- **Task item**
In the entries that follow, the lines from the one with "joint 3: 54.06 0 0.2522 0" through the one with "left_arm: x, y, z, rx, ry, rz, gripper" are the ones to write out, exactly and with both ends included. Nothing else should appear.

- **Dataset extract**
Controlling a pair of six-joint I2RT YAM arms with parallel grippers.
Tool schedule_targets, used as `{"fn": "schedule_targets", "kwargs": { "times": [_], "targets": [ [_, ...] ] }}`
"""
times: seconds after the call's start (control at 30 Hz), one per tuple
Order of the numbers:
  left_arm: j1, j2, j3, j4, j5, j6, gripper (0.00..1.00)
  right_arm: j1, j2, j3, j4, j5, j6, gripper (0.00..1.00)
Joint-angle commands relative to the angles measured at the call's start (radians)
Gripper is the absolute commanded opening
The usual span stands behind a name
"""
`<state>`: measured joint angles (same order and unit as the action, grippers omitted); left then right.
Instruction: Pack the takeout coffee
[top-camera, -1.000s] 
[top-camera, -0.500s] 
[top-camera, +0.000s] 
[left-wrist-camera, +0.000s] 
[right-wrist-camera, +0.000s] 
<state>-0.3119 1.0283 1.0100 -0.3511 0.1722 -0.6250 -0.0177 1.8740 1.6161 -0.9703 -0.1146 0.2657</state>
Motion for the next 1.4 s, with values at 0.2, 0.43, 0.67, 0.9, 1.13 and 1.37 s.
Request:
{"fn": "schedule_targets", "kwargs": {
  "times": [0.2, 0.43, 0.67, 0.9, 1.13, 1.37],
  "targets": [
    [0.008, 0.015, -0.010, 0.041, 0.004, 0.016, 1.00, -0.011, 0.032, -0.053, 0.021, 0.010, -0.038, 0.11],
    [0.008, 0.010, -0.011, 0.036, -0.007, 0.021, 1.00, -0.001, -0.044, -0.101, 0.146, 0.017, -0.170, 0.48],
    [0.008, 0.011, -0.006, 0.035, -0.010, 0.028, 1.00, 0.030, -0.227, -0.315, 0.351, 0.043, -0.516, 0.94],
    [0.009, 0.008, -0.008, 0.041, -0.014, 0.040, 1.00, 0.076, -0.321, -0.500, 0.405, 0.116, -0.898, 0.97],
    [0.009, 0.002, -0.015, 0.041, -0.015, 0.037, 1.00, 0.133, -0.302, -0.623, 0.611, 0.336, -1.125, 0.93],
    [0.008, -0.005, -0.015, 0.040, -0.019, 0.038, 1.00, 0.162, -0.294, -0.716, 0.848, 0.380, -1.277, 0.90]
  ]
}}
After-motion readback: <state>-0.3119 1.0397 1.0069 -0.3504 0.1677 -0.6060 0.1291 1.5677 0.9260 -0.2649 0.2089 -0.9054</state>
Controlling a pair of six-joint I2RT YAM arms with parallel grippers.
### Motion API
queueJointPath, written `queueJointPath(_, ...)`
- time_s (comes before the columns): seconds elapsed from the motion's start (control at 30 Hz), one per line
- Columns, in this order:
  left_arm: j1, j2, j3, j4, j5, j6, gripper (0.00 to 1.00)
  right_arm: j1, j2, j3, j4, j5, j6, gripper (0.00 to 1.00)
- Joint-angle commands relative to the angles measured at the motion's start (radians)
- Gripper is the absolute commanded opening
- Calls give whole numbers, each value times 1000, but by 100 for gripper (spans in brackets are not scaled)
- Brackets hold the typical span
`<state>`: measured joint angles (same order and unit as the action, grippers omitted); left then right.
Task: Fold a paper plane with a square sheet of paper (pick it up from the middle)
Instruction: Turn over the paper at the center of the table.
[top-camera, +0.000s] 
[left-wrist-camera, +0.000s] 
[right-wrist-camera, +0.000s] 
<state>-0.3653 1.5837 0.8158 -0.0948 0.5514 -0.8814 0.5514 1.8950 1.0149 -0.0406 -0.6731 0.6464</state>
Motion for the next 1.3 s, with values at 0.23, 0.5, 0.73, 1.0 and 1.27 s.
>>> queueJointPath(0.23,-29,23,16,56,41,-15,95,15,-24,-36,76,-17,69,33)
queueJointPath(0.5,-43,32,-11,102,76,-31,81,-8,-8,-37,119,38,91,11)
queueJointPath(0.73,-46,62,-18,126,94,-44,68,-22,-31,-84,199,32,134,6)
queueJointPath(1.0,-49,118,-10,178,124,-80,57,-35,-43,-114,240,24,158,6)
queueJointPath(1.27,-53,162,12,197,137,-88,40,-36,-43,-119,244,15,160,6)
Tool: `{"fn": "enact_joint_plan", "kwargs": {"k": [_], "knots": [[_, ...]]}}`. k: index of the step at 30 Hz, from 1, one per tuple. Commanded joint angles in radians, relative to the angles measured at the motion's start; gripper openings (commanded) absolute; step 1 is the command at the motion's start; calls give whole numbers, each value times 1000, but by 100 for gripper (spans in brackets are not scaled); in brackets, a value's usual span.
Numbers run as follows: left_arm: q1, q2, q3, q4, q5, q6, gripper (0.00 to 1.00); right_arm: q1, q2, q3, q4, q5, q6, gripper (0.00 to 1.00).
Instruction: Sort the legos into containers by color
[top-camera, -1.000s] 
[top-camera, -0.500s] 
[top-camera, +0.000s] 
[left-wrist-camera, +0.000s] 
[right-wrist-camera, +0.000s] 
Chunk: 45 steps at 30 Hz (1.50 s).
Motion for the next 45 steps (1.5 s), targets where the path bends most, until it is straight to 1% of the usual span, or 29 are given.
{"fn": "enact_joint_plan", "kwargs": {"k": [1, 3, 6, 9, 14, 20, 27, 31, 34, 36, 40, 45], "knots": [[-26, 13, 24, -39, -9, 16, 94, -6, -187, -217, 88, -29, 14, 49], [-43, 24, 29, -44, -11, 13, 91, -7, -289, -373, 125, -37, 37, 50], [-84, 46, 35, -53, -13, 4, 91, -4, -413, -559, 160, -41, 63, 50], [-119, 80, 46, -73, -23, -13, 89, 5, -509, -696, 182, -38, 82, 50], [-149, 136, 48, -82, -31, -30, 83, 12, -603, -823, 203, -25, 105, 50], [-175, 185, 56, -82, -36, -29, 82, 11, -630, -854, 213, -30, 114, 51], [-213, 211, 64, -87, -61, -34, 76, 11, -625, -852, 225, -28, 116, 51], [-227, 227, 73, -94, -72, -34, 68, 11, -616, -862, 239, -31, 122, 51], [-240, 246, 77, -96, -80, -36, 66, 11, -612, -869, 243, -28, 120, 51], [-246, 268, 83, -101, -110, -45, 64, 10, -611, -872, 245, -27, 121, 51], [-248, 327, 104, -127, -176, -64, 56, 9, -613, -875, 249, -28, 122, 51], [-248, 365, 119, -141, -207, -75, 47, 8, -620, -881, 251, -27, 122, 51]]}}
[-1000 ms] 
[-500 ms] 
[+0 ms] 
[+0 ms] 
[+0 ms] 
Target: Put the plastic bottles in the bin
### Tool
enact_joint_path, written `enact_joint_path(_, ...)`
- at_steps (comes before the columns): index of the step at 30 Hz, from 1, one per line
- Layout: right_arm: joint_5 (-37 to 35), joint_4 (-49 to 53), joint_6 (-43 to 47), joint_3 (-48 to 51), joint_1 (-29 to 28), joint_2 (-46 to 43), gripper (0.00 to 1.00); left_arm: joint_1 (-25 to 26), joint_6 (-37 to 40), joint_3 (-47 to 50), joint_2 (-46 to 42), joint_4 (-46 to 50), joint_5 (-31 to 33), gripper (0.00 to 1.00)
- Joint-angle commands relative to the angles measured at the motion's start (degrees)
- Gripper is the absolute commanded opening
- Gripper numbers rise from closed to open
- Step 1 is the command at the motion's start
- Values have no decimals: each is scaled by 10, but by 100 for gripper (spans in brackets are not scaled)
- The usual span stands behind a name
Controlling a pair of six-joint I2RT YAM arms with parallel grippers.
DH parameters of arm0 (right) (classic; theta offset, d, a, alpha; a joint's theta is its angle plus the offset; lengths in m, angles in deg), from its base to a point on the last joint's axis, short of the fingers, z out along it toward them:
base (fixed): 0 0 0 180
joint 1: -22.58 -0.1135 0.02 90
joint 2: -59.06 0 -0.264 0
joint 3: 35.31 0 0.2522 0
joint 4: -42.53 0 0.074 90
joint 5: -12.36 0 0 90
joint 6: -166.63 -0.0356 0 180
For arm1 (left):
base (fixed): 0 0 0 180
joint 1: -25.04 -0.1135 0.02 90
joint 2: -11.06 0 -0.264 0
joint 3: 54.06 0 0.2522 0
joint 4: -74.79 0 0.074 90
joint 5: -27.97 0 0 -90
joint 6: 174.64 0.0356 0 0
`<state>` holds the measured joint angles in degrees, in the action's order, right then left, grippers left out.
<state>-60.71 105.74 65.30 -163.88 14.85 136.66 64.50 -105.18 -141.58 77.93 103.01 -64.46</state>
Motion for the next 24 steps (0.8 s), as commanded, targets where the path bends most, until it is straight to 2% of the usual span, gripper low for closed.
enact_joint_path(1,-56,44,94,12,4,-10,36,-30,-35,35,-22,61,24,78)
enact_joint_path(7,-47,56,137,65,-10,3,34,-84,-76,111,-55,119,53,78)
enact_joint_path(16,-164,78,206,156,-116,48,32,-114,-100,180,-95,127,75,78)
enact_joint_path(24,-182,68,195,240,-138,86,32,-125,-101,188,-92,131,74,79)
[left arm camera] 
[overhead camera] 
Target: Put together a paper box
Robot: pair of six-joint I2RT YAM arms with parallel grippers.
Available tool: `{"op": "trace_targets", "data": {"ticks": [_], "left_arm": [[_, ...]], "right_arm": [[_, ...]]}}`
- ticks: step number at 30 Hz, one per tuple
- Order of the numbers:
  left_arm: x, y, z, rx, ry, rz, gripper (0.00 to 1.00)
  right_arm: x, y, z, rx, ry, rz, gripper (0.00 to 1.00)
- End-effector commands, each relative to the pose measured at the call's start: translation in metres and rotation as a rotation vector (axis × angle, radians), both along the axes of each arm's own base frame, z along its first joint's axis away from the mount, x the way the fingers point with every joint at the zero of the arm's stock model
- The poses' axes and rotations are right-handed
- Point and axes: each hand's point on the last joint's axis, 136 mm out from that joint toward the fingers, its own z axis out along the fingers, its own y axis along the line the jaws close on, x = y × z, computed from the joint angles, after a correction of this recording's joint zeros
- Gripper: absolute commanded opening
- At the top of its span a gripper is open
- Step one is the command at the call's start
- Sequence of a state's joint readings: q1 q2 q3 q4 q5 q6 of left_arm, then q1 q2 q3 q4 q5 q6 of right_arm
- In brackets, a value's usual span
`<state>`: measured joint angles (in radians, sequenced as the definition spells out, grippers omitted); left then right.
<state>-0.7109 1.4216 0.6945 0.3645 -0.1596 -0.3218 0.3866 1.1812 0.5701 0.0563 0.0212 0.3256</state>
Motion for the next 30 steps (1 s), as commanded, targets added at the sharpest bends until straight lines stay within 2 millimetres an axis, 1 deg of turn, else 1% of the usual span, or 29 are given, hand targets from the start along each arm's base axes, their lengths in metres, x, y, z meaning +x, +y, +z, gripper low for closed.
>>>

- **Response to this task**
joint 3: 54.06 0 0.2522 0
joint 4: -74.79 0 0.074 90
joint 5: -27.97 0 0 -90
joint 6: 174.64 0.0356 0 0
`<state>` holds the measured joint angles in degrees, in the action's order, right then left, grippers left out.
<state>-60.71 105.74 65.30 -163.88 14.85 136.66 64.50 -105.18 -141.58 77.93 103.01 -64.46</state>
Motion for the next 24 steps (0.8 s), as commanded, targets where the path bends most, until it is straight to 2% of the usual span, gripper low for closed.
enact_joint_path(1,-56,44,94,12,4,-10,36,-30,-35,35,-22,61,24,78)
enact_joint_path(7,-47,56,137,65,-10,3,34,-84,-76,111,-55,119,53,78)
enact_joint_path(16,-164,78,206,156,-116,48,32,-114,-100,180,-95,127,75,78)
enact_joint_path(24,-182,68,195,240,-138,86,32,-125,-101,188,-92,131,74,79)
[left arm camera] 
[overhead camera] 
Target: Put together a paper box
Robot: pair of six-joint I2RT YAM arms with parallel grippers.
Available tool: `{"op": "trace_targets", "data": {"ticks": [_], "left_arm": [[_, ...]], "right_arm": [[_, ...]]}}`
- ticks: step number at 30 Hz, one per tuple
- Order of the numbers:
  left_arm: x, y, z, rx, ry, rz, gripper (0.00 to 1.00)

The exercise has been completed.